Exercise aim:
Where a line below holds the string "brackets", copy that line.

Information provided:
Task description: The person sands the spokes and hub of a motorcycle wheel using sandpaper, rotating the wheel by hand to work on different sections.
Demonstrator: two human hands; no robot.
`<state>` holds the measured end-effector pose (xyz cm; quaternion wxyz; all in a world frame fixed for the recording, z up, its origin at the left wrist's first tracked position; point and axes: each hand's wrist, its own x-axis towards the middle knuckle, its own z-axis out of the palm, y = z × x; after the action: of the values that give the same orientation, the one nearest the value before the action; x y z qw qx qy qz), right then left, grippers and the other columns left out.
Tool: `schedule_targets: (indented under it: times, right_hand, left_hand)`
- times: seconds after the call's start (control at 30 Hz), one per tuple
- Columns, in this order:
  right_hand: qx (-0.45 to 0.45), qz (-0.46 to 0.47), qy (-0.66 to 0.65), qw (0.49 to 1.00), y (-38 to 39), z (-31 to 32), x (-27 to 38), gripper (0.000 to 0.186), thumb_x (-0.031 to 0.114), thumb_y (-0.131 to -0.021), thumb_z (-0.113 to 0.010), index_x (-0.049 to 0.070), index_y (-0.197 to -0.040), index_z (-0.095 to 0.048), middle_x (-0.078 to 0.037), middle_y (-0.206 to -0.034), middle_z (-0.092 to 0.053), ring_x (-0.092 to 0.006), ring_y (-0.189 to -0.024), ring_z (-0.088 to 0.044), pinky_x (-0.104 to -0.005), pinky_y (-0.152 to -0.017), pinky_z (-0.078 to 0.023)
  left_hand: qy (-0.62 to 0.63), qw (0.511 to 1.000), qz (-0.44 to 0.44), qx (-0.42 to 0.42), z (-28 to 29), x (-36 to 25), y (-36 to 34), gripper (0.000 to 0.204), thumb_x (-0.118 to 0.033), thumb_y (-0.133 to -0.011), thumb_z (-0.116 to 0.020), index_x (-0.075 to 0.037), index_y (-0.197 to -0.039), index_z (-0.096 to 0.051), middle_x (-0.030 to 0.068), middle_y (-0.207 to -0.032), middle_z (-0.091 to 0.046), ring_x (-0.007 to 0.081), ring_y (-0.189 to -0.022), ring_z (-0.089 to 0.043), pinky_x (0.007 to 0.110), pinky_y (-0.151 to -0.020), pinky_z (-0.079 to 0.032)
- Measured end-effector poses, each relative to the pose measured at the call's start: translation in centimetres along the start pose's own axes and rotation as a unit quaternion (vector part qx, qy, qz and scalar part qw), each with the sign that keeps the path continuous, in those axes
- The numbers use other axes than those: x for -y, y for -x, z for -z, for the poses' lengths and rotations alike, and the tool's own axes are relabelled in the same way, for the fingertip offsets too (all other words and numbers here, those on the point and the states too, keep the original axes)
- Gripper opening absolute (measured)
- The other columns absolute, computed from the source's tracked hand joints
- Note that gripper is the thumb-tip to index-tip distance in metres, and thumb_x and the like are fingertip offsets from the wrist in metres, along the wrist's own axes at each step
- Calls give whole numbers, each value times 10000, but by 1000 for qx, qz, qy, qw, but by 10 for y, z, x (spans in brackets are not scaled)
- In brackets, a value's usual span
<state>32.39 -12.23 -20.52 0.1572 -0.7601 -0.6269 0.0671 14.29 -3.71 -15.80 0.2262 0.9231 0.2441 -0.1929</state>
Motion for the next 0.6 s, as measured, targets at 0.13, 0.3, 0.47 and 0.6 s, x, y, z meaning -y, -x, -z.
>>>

Solved exercise:
- Calls give whole numbers, each value times 10000, but by 1000 for qx, qz, qy, qw, but by 10 for y, z, x (spans in brackets are not scaled)
- In brackets, a value's usual span

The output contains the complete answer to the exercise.